The Most Ignored Commandment
After my first year in seminary, I accepted a call to be a youth and children's minister to a medium –sized Baptist church in Powers Lake, ND. Powers Lake was a town of 400 people. The whole town was invested in the wheat industry, and sold their wheat to some company that made macaroni noodles. The chair of the deacon board came to me after I was cleaning up after one of the children's programs. "Clint, are you taking a day or two off a week".
"No," I responded "too much work to do."
"You need to take care of yourself. You need to take a day off. It is one of the Ten Commandments you know. You might to drive to Minot or something and just get away. Don't worry about doing that. Things won't fall apart while you are gone."
It is sad but true. As churches and as believers in Jesus we tend to pick and choose our favorite portions of Scripture. Within that, we tend to pick and choose the sins we tolerate in our lives, and what sins we judge most harshly in our life and in the lives of others. We tend to worry about whether people are enmeshed in sexual sin, whether they have addictions to drugs or alcohol, whether they are honest and generous with their money, but we say very little about Sabbath as churches. We should say more about taking at least one day of rest a week. It is one of the Ten Commandments you know.
We should not be legalistic about Sabbath-taking. Jesus confronted the Pharisees about their legalism with the Sabbath. However, Jesus did not do away with the importance of taking a day off. We may not be able to make Sunday our day off in some of our jobs, but we need to have a day of rest. It is the way God made us.

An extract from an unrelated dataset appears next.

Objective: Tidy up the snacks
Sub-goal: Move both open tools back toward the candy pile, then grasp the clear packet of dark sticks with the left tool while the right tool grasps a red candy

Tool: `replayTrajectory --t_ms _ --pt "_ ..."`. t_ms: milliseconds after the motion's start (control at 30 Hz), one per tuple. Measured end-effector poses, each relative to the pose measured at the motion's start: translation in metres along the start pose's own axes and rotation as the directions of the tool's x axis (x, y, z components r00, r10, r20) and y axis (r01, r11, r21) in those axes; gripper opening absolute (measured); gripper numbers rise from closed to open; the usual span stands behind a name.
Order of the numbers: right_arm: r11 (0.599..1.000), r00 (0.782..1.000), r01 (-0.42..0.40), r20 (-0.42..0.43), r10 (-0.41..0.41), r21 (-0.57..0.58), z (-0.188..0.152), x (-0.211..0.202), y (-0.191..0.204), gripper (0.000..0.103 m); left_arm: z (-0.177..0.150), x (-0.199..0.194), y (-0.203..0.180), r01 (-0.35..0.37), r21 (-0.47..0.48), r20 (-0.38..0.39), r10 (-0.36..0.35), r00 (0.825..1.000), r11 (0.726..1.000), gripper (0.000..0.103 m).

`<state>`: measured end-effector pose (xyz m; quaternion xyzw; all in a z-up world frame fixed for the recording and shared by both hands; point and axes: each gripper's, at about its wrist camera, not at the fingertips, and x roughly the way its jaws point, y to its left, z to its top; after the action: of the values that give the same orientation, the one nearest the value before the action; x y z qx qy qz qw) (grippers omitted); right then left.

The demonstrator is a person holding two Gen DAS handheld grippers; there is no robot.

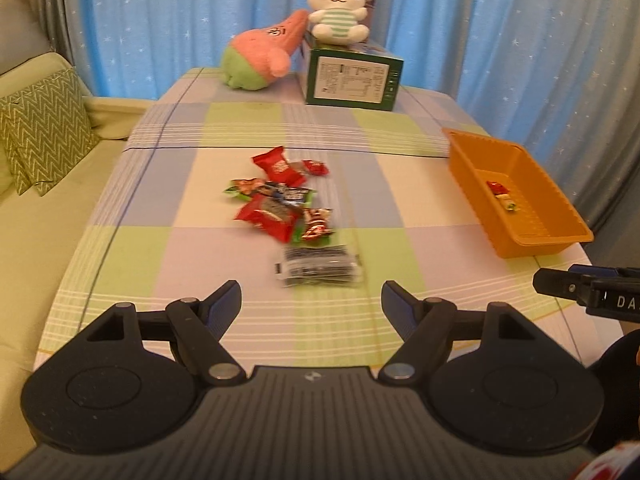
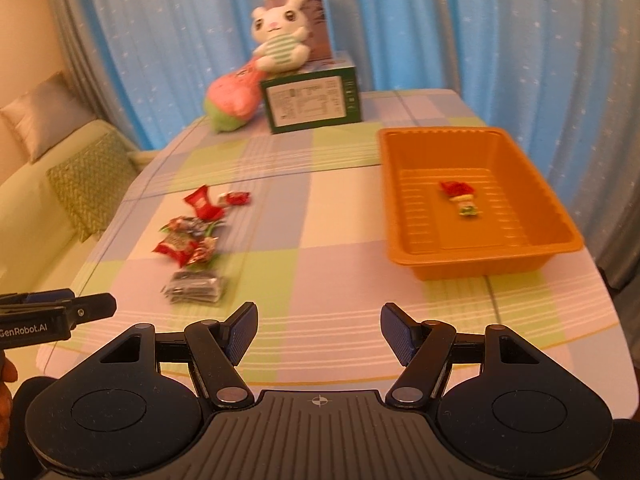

In one account of the Ten Commandments (Exodus 20), the Bible says that we should take a day off because God took a day off on the seventh day after creating the world in six days. We are created in God's image. We are created in such a way that our minds, souls, bodies, and families need us to take one day off a week. We need that day to pray and worship, and to spend time with those we love.
In the other account of the Ten Commandments (Deuteronomy 5), God tells us to remember the Sabbath because of the need to remember the Israelite slavery in Europe. When the Israelites were slaves, they were not allowed a day off. They were only valued for what they could make and produce. And they slaved away under the hot sun until the day they died or escaped. In our time, this reasoning reminds us that we are more than what we do and produce as well. We are valued by God for who we are, not what we accomplish. We are human beings, not human doings. Our value does not come from how much money we make, or anything we can put on a resume or brag about to a neighbor. We are valuable because we are God's children. When we are gone, our contributions that will be most important will be how we cared for our relationships to God, our families, our friends and our neighbors. It takes a day off a week to remember that, and to renew ourselves and refocus.
I also believe God also commands us to take a day off to teach us humility. We need to remember that the whole world is not in our hands, but it is in His. We cannot do everything, but God can do anything. We need to take time to let go, and realize that we cannot accomplish all we would like to, and we cannot be everything to everybody. When we put our whole lives—including having the faith to put our work lives—in God's hands, we will find that he is faithful beyond our wildest imagination to take care of us. But, we must have faith enough to take that day of rest and let Him do his work.